ECE 203: Probability Theory and Statistics 1
Shechem Kandeepan Sumanthiran
Estimated study time: 5 minutes
Table of contents
Sources and References
Equivalent UW courses — STAT 230 (Probability), STAT 231 (Statistics), STAT 240 (Honours Probability) Primary textbook — Sheldon Ross, A First Course in Probability, 10th ed., Pearson, 2019. Supplementary references — Geoffrey Grimmett and David Stirzaker, Probability and Random Processes, 4th ed., Oxford, 2020; Alberto Leon-Garcia, Probability, Statistics, and Random Processes for Electrical Engineering, 3rd ed., Pearson, 2008.
Equivalent UW Courses
ECE 203 is the first half of the ECE probability / statistics sequence (ECE 307 is the statistics-heavy follow-up). Its content lines up almost exactly with STAT 230 — axioms, conditional probability, random variables, joint distributions, expectation, moments, and the CLT — and the honours analogue STAT 240 covers the same topics at a higher level of mathematical rigour. STAT 231 is the statistics course that follows STAT 230 and maps onto ECE 307 rather than ECE 203. A student who has taken STAT 230 (or STAT 240) can treat ECE 203 as essentially the same course re-presented from an engineering angle.
What This Course Adds Beyond the Equivalents
- Engineering-oriented examples. Random-variable and joint-distribution problems are motivated by noise in communication channels, reliability of components, and signal-plus-noise models. Jointly Gaussian random variables get explicit treatment because they dominate downstream ECE courses (detection, estimation, random signals).
- Preview of random processes (time-permitting). A short introduction at the end that STAT 230 does not include; full treatment is in STAT 333 / ECE 313.
- Omits / differs, relative to STAT 230: almost no statistics (no estimators, no hypothesis testing, no likelihood) — those move to ECE 307. Relative to STAT 240: fewer proofs and less measure-theoretic framing; generating functions are used as computational tools rather than developed formally.
Topic Summary
Axioms, Sample Spaces, and Counting
The Kolmogorov axioms on a sample space \( \Omega \), events as subsets, and probability as a measure. Equally-likely outcomes and the combinatorial counting toolkit: permutations, combinations, inclusion-exclusion.

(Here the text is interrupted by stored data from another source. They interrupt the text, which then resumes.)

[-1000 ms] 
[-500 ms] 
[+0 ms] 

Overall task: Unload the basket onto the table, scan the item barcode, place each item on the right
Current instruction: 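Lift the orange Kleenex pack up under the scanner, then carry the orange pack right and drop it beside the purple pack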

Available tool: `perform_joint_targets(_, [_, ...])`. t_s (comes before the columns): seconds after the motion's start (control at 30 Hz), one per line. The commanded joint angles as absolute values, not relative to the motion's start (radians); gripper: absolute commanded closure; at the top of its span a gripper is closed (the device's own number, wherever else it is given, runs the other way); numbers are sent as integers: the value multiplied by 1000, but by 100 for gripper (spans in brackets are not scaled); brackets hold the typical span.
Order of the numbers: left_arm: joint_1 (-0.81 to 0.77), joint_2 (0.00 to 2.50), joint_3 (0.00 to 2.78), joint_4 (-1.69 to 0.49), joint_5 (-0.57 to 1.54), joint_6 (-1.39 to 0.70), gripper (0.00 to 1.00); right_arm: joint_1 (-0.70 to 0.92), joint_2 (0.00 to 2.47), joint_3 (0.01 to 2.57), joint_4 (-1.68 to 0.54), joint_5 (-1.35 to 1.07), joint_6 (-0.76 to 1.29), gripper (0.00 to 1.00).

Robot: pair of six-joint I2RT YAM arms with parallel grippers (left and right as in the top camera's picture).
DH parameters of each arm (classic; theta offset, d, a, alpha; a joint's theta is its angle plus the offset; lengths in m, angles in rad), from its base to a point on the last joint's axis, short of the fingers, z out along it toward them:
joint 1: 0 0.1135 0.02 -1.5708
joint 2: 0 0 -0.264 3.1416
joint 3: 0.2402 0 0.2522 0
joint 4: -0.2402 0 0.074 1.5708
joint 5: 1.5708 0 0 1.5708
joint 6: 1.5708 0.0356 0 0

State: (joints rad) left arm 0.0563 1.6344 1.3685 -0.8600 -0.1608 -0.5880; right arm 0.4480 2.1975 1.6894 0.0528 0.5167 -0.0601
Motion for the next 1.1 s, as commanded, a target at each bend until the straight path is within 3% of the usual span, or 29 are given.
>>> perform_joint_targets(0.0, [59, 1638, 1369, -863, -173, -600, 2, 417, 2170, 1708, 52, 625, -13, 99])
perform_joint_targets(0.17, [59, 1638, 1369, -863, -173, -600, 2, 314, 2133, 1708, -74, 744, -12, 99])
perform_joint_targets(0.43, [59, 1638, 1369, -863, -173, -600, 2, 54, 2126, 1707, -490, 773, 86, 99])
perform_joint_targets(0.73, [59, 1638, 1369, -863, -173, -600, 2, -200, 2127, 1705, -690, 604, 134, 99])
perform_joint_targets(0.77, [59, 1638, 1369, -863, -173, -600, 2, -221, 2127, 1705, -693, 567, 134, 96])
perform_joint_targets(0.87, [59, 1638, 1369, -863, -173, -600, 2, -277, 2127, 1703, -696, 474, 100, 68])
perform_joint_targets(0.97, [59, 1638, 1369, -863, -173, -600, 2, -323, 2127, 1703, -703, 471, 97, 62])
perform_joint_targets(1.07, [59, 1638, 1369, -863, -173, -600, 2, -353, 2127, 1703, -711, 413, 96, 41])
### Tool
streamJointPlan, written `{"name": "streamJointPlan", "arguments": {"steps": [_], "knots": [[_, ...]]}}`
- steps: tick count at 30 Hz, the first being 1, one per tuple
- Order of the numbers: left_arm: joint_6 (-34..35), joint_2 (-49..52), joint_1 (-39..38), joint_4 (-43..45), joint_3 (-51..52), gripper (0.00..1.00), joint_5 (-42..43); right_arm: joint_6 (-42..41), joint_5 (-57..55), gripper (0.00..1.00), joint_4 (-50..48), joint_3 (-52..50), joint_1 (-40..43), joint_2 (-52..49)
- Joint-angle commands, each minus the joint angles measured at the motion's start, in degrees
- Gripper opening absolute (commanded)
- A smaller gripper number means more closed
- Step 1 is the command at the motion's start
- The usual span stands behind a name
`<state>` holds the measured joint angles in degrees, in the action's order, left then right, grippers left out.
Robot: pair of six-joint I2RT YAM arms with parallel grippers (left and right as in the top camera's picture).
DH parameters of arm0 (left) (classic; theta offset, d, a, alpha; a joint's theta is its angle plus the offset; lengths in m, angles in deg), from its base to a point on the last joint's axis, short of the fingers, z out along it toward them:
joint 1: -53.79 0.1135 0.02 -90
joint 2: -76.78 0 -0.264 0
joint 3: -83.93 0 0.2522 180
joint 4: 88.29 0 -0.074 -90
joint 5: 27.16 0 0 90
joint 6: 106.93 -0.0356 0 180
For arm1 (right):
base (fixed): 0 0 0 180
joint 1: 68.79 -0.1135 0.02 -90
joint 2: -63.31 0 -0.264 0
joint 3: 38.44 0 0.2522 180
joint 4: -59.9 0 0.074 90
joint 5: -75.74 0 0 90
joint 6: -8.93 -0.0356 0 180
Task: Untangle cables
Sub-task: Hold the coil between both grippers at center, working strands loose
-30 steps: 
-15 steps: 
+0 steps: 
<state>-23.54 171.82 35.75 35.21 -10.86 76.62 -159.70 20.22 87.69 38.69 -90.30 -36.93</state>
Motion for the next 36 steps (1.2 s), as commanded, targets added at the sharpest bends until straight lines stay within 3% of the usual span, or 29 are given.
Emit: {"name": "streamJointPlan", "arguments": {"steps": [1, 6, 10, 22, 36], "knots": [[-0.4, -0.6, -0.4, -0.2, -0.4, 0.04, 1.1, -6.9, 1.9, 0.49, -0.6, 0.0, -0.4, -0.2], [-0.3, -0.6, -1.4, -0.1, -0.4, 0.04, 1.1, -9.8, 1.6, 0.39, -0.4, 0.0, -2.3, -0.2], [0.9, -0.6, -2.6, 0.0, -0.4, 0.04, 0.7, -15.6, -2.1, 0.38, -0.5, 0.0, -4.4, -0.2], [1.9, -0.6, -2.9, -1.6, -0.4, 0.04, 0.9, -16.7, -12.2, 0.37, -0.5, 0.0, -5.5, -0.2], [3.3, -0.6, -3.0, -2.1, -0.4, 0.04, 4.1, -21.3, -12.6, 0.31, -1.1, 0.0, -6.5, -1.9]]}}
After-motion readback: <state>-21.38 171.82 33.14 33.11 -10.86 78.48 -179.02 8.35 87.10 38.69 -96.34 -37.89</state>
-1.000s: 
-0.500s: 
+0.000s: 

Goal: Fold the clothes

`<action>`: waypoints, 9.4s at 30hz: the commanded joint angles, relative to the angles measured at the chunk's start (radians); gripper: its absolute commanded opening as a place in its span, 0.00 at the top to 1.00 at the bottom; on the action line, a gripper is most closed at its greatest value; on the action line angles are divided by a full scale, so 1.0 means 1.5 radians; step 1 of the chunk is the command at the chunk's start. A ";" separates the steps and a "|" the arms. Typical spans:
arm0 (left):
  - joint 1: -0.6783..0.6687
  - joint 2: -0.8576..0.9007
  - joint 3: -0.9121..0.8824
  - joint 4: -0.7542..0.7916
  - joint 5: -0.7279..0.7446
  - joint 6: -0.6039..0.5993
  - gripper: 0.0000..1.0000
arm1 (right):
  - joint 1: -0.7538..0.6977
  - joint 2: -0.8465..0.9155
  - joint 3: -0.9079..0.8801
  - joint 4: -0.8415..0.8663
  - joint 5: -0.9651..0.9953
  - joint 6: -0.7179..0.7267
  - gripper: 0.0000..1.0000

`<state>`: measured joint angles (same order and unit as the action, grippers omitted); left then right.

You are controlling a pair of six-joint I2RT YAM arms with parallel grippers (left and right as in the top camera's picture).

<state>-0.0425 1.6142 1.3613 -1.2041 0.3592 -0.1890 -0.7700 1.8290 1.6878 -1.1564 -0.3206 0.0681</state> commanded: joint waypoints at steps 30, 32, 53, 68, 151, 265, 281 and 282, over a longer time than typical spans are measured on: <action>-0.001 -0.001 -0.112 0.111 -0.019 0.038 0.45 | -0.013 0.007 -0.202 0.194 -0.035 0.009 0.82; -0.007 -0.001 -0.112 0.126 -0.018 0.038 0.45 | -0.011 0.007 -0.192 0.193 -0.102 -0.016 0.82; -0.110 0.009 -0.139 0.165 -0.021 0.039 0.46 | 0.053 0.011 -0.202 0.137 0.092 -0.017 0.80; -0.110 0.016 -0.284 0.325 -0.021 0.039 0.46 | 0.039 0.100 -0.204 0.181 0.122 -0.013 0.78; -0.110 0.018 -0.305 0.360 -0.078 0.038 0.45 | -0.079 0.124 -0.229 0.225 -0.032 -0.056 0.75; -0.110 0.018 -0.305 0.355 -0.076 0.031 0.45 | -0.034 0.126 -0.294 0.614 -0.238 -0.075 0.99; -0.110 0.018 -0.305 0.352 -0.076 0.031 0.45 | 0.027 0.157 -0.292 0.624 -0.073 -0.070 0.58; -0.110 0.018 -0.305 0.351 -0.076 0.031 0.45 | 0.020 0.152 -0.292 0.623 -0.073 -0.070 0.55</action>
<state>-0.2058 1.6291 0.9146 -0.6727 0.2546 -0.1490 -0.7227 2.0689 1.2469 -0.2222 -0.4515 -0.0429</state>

Conditional Probability and Independence
Definition \( P(A \mid B) = P(A \cap B)/P(B) \), the multiplication rule, the law of total probability, and Bayes’ theorem. Independence of events and its failure modes (pairwise vs mutual independence).
Discrete Random Variables
PMF, CDF, and expectation. Standard families: Bernoulli, binomial, geometric, negative binomial, hypergeometric, Poisson. Variance and higher moments; the Poisson approximation to the binomial.
Continuous Random Variables
PDF and CDF, expectation via
\[ E[X] = \int_{-\infty}^{\infty} x\,f_X(x)\,dx \]Standard continuous families: uniform, exponential, gamma, normal. Transformations of a single random variable via the change-of-variables formula.
Joint Distributions
Joint PMF / PDF for pairs and collections of random variables. Marginals, conditional distributions, and independence. Sums of independent random variables via convolution; the distribution of \( X + Y \) for standard pairings (e.g. sums of independent Poissons, sums of independent normals).
Expectation Properties, Covariance, Correlation
Linearity of expectation (with or without independence), variance of a sum, covariance \( \operatorname{Cov}(X,Y) \), and the correlation coefficient. Conditional expectation \( E[X \mid Y] \), the tower property, and variance decomposition.
Moment Generating Functions
The MGF \( M_X(t) = E[e^{tX}] \) as a bookkeeping device for moments and as a tool for identifying distributions of sums of independent random variables (since MGFs multiply).
Jointly Gaussian Random Variables
Bivariate and multivariate normal density, mean vector and covariance matrix, and the fact that uncorrelated jointly Gaussian variables are independent. This section is expanded beyond STAT 230 because jointly Gaussian models are ubiquitous in communications and signal processing.
Inequalities and Limit Theorems
Markov and Chebyshev inequalities, the weak law of large numbers, and the central limit theorem: if \( X_1, X_2, \ldots \) are i.i.d. with mean \( \mu \) and variance \( \sigma^2 \), then
\[ \frac{\sqrt n\,(\bar X_n - \mu)}{\sigma} \;\xrightarrow{d}\; \mathcal N(0,1) \]Confidence intervals are introduced as an immediate application of the CLT, with the statistical-inference theory deferred to ECE 307.
Introduction to Random Processes (time permitting)
Basic definitions: a random process as an indexed family of random variables; mean and autocorrelation functions; stationarity. Serves as a bridge to ECE 313 / STAT 333.